A National Church Cannot Be Catholic
During a Friends of the Ordinariate appeal at the Church of the Transfiguration, Kensal Rise (London), on 4th and 5th October, Mgr Keith Newton, Ordinary of the Personal Ordinariate of Our Lady of Walsingham, discussed the tensions that exist for those who are both citizens of the state and citizens of heaven.
Mgr Newton was invited to visit the Church of the Transfiguration by Fr Sean Thornton, the parish priest, who also invited the Friends of the Ordinariate to hold an appeal on the same weekend. While at Kensal Rise, Mgr Newton preached at the four Sunday Masses – celebrating two of them.

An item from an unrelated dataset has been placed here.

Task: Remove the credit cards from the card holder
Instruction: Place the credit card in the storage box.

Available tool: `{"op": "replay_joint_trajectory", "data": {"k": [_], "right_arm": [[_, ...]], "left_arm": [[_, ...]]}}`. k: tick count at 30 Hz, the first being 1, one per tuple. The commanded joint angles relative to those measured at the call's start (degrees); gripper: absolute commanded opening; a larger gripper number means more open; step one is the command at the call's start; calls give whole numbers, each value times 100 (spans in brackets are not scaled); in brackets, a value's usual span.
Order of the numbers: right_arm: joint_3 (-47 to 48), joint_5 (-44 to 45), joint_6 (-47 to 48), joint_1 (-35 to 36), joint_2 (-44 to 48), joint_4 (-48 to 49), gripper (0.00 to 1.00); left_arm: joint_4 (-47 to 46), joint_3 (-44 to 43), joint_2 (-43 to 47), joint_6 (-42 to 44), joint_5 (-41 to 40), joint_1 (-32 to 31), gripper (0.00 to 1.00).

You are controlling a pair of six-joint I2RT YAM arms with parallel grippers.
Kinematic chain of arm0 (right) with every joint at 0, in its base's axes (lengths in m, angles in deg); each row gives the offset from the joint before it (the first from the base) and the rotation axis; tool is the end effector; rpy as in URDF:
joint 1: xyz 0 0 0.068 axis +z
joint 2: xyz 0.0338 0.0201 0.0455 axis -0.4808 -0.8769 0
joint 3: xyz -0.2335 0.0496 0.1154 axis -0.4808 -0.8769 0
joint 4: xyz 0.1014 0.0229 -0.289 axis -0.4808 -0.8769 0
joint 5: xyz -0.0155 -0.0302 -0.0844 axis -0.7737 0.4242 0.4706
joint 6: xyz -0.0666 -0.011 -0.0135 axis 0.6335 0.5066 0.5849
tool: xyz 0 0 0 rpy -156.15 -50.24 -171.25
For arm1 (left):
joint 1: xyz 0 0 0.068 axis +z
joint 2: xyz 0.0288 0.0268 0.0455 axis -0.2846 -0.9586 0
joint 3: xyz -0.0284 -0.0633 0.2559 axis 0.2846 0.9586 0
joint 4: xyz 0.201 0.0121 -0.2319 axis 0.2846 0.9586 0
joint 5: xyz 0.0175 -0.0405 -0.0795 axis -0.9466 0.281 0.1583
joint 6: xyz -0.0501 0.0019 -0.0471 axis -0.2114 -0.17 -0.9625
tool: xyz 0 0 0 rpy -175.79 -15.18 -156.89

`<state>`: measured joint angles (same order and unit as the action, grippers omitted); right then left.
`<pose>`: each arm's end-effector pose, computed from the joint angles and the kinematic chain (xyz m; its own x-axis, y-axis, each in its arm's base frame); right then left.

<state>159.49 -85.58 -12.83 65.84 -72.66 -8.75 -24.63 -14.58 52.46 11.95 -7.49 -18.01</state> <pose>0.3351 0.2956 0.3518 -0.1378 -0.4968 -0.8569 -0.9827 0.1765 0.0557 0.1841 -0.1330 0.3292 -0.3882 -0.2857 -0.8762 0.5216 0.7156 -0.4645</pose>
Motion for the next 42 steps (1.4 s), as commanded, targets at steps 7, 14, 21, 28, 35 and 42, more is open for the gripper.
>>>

Referring to the Gospel of the day (“Caesar’s Coin”), Mgr Newton said: “There might sometimes be conflict between a Christian’s obligations to the state and to the Church.” Mentioning that “the Church of England is often beholden to Parliament”, he continued by saying that a Christian’s “primary duty is always as [a] citizen of heaven.” As such, disciples of Christ “[must] follow and obey the truth, even if that means sacrifice and uncertainty.” After testing God’s will “against Scripture and Tradition”, this devotion to the truth, as well as a search for unity, is what led many former Anglicans to enter into the full communion of the Catholic Church via the Personal Ordinariate of Our Lady of Walsingham. Quoting the Dominican theologian, Timothy Radcliffe, Mgr Newton also said: “The notion of a national Church cannot be catholic.”

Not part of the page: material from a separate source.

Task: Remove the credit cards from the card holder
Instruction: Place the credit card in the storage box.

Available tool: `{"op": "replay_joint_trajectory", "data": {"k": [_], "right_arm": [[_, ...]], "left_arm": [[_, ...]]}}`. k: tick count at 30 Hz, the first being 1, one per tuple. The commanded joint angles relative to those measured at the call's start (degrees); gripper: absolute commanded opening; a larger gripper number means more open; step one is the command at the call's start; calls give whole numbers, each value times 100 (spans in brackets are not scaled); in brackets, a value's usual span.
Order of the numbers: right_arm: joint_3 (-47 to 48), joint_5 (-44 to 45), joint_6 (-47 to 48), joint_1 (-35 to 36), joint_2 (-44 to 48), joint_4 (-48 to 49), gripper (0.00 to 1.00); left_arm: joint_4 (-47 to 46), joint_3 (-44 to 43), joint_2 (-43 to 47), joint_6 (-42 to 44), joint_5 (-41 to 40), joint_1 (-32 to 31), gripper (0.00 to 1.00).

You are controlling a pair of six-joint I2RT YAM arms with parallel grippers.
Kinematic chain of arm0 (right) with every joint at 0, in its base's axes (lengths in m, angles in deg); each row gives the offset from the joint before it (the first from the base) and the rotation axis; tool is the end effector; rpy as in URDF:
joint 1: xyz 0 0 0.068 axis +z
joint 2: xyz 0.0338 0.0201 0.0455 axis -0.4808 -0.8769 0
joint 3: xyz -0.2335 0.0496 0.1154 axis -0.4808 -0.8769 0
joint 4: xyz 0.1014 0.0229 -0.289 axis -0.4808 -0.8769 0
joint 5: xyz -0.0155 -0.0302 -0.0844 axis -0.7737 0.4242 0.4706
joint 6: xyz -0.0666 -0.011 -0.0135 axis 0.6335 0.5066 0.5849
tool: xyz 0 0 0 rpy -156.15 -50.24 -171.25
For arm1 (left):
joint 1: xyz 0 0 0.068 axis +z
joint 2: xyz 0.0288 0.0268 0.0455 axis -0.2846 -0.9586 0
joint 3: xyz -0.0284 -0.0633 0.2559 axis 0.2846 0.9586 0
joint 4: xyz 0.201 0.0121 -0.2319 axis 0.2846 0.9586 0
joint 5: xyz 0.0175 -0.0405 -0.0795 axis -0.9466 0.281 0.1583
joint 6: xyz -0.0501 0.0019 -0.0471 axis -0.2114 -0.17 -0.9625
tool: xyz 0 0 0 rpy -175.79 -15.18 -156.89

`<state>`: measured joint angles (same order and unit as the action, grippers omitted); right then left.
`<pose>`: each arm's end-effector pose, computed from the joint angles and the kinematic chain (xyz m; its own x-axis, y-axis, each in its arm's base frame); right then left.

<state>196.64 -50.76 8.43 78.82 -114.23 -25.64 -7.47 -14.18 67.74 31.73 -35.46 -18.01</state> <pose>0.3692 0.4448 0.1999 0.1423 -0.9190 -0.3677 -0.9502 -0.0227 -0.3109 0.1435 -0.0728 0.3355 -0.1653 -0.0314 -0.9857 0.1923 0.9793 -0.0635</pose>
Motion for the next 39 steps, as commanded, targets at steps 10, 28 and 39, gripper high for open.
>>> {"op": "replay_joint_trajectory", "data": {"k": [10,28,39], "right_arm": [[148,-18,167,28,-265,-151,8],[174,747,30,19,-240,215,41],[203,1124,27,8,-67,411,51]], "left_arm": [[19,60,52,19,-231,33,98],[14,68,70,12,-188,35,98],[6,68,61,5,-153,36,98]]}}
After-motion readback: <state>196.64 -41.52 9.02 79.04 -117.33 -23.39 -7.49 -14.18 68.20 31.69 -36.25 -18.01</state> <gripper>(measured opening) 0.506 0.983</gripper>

Speaking after the event, Dylan Parry of the Friends of the Ordinariate, who had accompanied Mgr Newton during the weekend, said: “We would like to thank Fr Sean Thornton and the parishioners of the Church of the Transfiguration, Kensal Rise, for their kindness and hospitality, as well as for their generous contribution to the work of the Ordinariate, which was made during a retiring collection for the Friends after all Masses.”